Balthazar stared at his new surroundings. He stood by a fence that read "Deific Visuo-Generator Safety zone- all unauthorised personnel kindly bugger off". He had been booted from Gabriel's side, just when he might be able to rescue him.

"Well, shit." He sighed. The harsh, blinding sun of the Hellsphere beat down on him, making it hard to move. But then, it wasn't as if he'd got anywhere to go to. He wished he hadn't given Dean his copy of the Guide; he could at least check for directions off planet. Not that anyone in their right minds would go anywhere near the Hellsphere.

Sighing again (because he really had nothing else to do), he dropped down against the metal fence and closed his eyes. It had been a long day.

Before long, he was vaguely aware of a continued clanking, that seemed quieted by distance.

It was getting louder.

That meant it was heading towards him.

Little is known for definite about the Hellsphere, but Balthazar could figure out that anything approaching you was probably not good. His eyes snapped open and he tumbled to his feet, reaching into his satchel and producing something which he hoped he could use as a weapon.

"Stay back! I have a… um…"

"An open bottle of Craxivegelan mineral water." The dirty, dust-covered figure supplied. The silhouette looked oddly familiar, although with the blinding sun behind him, Balthazar couldn't make out any details.

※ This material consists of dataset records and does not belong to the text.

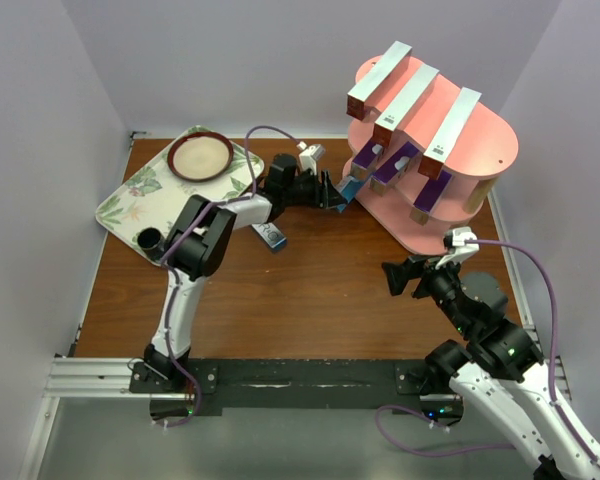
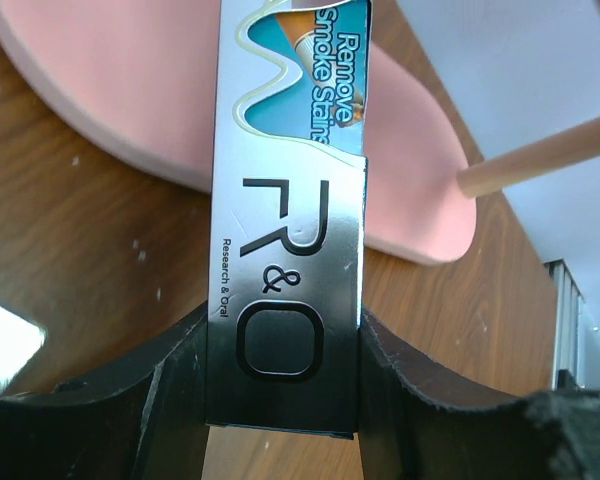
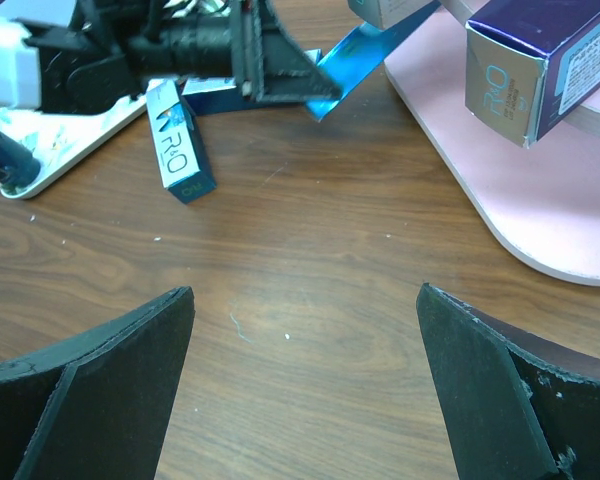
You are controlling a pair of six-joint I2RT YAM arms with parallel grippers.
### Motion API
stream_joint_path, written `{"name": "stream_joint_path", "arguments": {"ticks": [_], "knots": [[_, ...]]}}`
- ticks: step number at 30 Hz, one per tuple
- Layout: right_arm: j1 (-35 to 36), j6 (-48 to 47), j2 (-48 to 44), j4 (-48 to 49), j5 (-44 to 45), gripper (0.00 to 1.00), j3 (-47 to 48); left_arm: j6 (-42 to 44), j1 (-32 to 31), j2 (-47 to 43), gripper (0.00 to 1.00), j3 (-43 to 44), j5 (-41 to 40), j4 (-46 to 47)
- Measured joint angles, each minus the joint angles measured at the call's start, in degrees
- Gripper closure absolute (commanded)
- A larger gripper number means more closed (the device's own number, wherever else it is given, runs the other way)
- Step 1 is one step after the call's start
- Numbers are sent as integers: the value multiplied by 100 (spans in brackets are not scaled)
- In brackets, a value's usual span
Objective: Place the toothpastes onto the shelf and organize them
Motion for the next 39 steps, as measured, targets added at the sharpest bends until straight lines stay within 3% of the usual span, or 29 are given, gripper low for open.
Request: {"name": "stream_joint_path", "arguments": {"ticks": [15, 19, 27, 31, 39], "knots": [[0, 0, 7, 0, -72, 2, -4, -1128, 26, 1056, 53, 1331, 282, -439], [0, 0, 24, 2, -72, 2, -4, -1366, 31, 1222, 44, 1652, 291, -575], [0, 0, 39, 0, -72, 2, -4, -1801, 42, 1412, 35, 2015, 387, -761], [0, 0, 39, 0, -72, 2, -4, -1882, 39, 1412, 23, 2020, 382, -841], [0, 0, 39, 0, -72, 2, -4, -1864, 46, 1364, 13, 1923, 192, -1113]]}}
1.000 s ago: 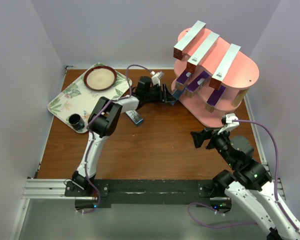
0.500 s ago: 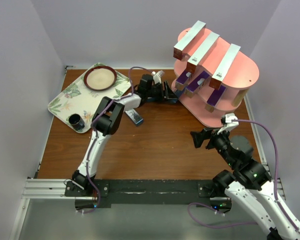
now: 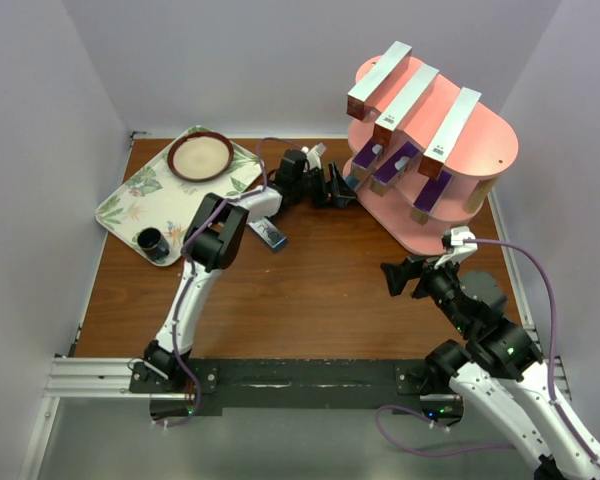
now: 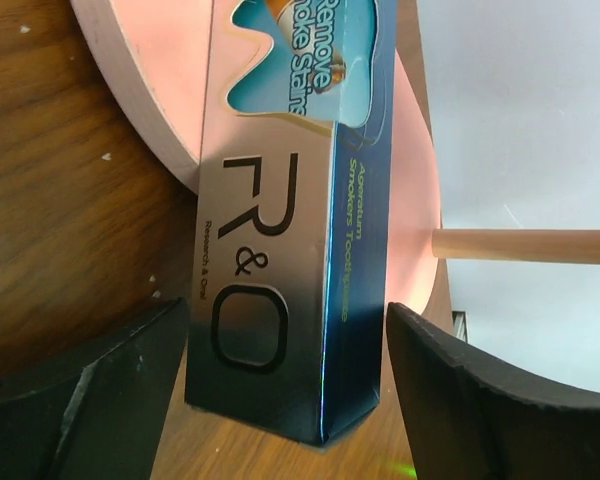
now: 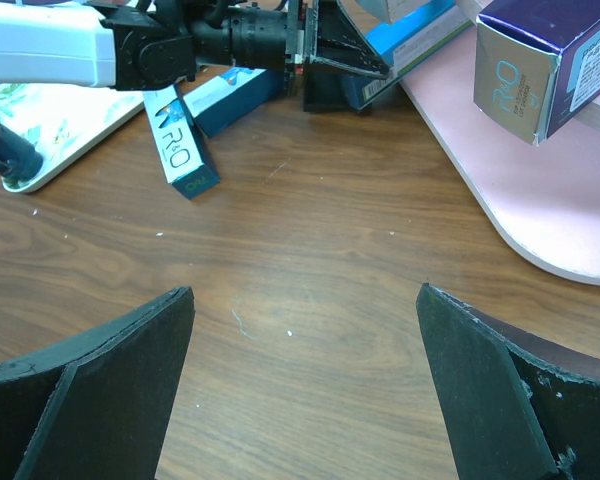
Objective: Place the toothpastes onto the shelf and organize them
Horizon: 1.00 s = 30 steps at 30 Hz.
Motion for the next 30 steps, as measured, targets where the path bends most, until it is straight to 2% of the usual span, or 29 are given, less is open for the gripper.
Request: {"name": "stream_joint_path", "arguments": {"ticks": [7, 14, 18, 24, 30], "knots": [[0, 0, 0, 0, 0, 2, 0, 2, 20, -339, 13, -350, -275, -234], [0, 0, 0, 2, -2, 2, 0, -4, 26, -785, 28, -874, -426, -310], [0, 0, 0, 0, -2, 2, 0, -22, 26, -841, 41, -879, -424, -271], [0, 0, 0, 0, -2, 2, 0, -109, 26, -841, 48, -852, -409, -278], [0, 0, 0, 0, -2, 3, 0, -166, 35, -833, 48, -656, -417, -282]]}}
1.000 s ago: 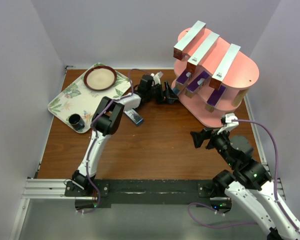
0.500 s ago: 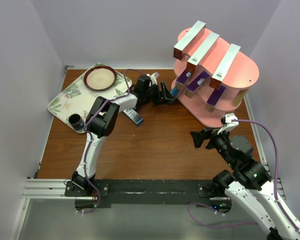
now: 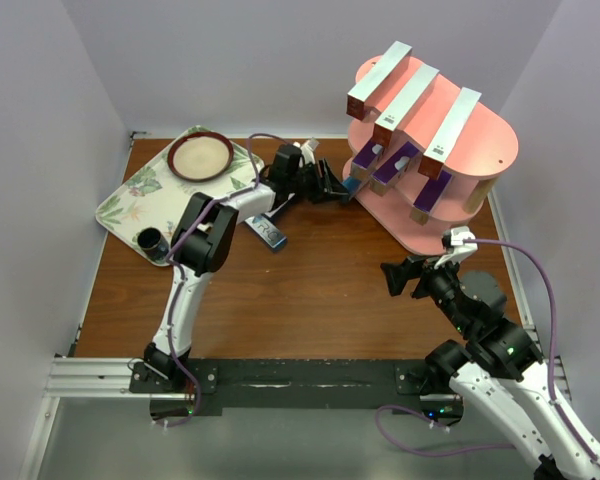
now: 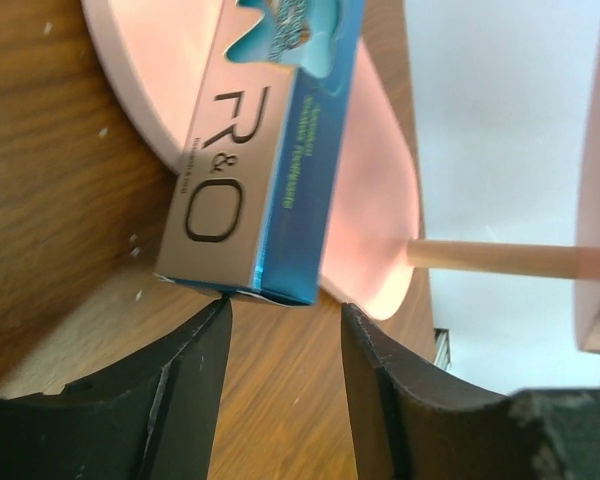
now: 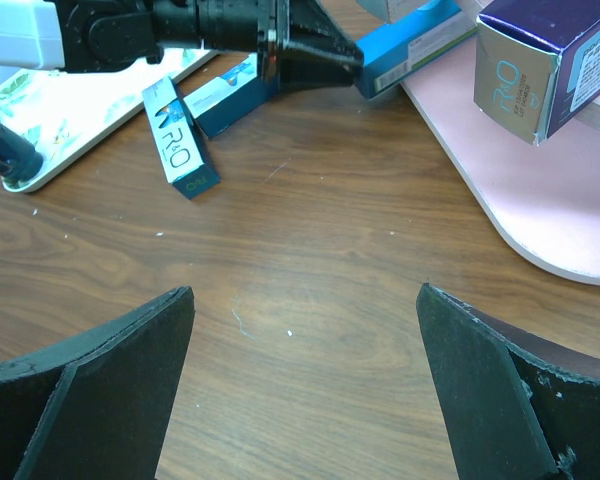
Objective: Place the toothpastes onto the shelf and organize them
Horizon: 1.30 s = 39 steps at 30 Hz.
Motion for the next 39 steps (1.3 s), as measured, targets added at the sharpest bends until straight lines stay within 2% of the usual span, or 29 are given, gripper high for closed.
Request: {"name": "stream_joint_path", "arguments": {"ticks": [10, 13, 19, 20, 27, 28, 33, 36, 39], "knots": [[0, 0, 2, 0, 0, 2, -2, -138, 114, 254, 47, 483, -2, 4], [0, 0, 9, 0, 0, 2, -2, -140, 142, 278, 42, 485, 0, -22], [0, 0, 24, 0, 2, 2, -2, 149, 214, 13, 26, 61, -138, -140], [0, 0, 24, 0, 0, 2, -2, 313, 234, -94, 22, -48, -240, -245], [0, 0, 24, 0, 0, 2, -2, 2192, 476, -1342, 13, -608, -1478, -1360], [0, 0, 24, 0, -2, 2, -2, 2487, 501, -1578, 8, -699, -1659, -1434], [0, -2, 35, -2, -2, 2, -2, 4002, 509, -2623, 4, -1419, -2444, -1349], [0, -2, 35, 0, -15, 2, -2, 4719, 498, -2793, 3, -1718, -2780, -1338], [0, -2, 98, 0, -24, 2, -2, 5073, 501, -2675, 3, -1808, -3001, -1513]]}}
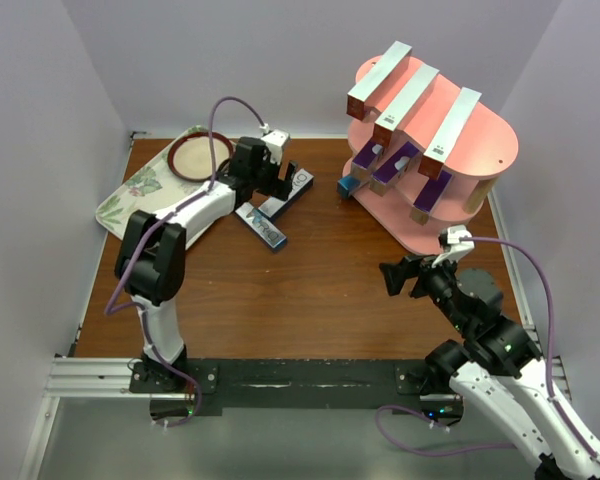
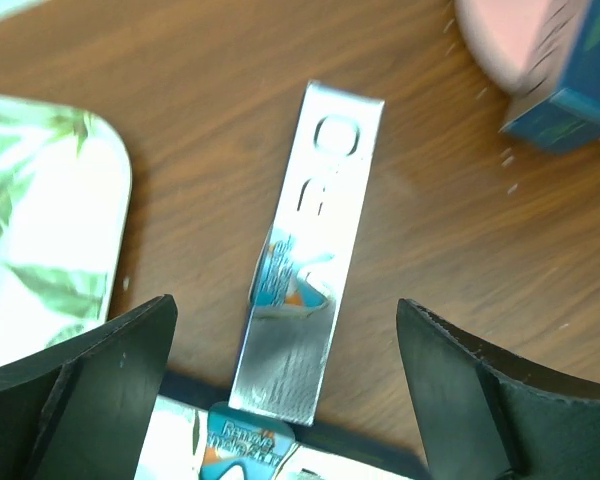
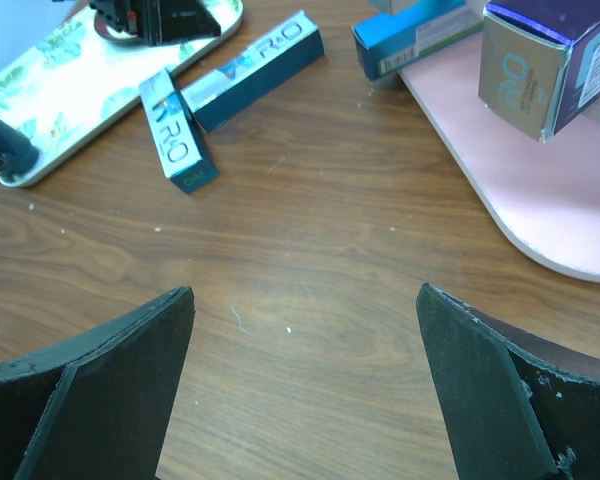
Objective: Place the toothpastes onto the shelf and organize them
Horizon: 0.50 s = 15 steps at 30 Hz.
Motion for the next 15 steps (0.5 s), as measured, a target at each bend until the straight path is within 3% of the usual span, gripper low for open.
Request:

"Yes…" Balthazar said, thinking fast. "I'll throw it at your head."

"Will that hurt?"

"No, but I've got a really bad aim so it'll probably hit somewhere further south!"

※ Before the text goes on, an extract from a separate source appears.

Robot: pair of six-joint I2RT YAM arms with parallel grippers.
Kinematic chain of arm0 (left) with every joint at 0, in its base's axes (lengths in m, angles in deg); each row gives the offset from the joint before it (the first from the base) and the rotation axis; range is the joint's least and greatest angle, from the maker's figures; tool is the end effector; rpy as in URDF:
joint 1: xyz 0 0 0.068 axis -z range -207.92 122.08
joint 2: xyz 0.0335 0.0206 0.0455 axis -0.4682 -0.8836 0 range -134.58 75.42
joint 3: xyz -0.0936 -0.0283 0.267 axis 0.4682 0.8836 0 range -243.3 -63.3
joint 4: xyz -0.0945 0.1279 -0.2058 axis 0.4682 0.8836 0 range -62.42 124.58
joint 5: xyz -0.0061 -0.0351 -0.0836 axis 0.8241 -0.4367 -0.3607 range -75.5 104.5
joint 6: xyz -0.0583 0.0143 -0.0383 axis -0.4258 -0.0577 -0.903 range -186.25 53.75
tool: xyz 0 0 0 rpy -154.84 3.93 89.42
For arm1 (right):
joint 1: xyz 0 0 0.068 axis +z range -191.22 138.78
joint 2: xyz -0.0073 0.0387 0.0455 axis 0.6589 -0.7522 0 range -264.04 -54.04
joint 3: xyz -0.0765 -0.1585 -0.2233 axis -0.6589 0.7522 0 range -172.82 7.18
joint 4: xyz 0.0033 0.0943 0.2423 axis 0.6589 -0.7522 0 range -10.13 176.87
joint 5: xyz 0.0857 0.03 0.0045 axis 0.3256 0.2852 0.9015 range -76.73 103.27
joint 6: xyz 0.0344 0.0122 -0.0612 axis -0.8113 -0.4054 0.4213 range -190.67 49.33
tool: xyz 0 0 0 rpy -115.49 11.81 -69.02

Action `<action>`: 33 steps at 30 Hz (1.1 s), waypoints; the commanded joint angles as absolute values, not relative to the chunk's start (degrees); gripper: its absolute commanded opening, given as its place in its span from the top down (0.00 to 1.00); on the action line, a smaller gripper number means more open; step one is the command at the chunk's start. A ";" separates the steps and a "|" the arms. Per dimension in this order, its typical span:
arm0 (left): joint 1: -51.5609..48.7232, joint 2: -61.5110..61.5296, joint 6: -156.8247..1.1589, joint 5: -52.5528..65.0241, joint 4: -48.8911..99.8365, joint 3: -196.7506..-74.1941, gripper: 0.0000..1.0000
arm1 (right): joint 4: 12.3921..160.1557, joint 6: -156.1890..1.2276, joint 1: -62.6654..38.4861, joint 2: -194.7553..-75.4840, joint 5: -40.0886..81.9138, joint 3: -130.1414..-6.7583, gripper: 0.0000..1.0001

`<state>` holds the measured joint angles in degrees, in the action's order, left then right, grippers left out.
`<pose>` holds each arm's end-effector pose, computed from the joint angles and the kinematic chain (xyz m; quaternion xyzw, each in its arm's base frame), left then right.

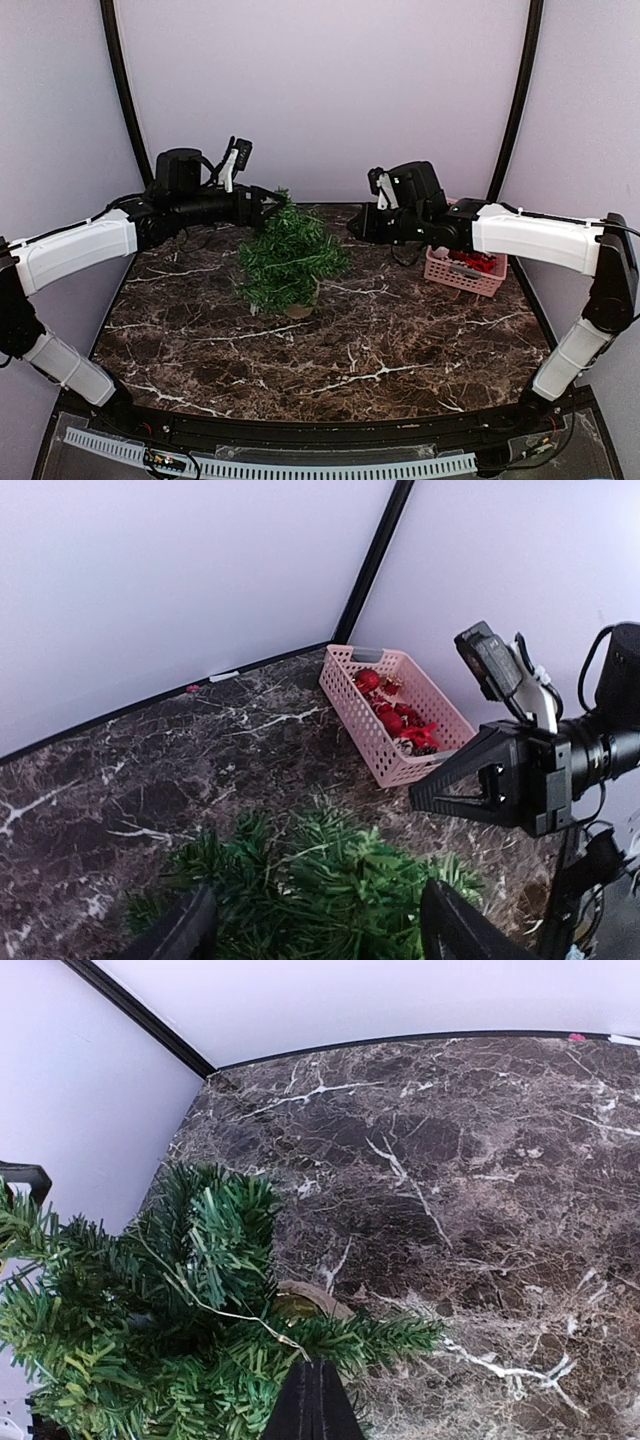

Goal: Decorate the small christmas tree
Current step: Wrap the light string in the gap of the branches.

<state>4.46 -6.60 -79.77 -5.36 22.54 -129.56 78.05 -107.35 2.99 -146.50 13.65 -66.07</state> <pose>0.2926 -0.2092 0.3543 0.2328 0.7303 -0.3672 0.5269 0.2855 0.2781 0.3034 -0.0579 0.8553 0.3361 0.3900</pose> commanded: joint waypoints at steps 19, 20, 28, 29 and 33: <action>4.36 -13.00 -80.84 -5.59 22.74 -136.93 0.52 | 82.64 -105.50 4.40 -149.19 7.54 -71.46 1.00; 4.41 -13.07 -80.75 -5.47 22.70 -136.81 0.57 | 82.84 -105.32 4.48 -149.60 7.07 -71.93 1.00; 4.40 -12.41 -79.66 -4.50 22.61 -135.04 0.94 | 83.68 -104.54 3.28 -153.82 3.91 -75.74 1.00; 4.41 -12.22 -79.40 -4.34 22.58 -134.95 0.96 | 83.82 -104.64 2.97 -154.45 3.87 -76.16 1.00; 4.37 -12.04 -78.58 -4.42 22.52 -134.68 1.00 | 83.33 -104.82 1.92 -157.48 4.03 -78.28 1.00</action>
<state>4.46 -13.66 -79.92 -4.77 23.33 -135.27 81.33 -105.21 3.21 -154.83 5.44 -75.36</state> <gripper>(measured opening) 0.025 0.006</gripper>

"Yes." The figure said, his shoulders slumping. "It wouldn't hurt though. Nothing but my pride, which let's face it, is eroded to a point of near non-existence anyway so I don't know why I bothered to say it. Well, come on then."

The figure turned and slowly clanked away. Balthazar cautiously dropped his defensive stance, lowering his hands. As the figure put some distance between them, he found he could focus better, not being so blinded by glare.

"Wait…" He said, his brain requesting further confirmation on the basis that his eyes had been wrong before, while his eyes continued to stick with their story. "How in the photon are you here?"

(-*-)

The act of changing perspectives at such an important moment in one characters storyline (namely, the introduction of Gabriel Angeles to his near certain doom in the Deific Visuo-Generator) was done purposefully, to heighten suspense. Of course, the intelligent reader will know that somehow, something that looks, acts and talks like Gabriel Angeles has to survive the Deific Visuo-Generator in order to return to prehistoric Earth and rescue Dean and Castiel, which we know to going-to-will-have happened (see article "Time Travel, Grammar and the you that you are now but weren't when you started reading and won't be when you've finished", pages 17 through 200). As the outcome is predetermined, suspense may only be drawn from prolonging the revelation of how the outcome was reached.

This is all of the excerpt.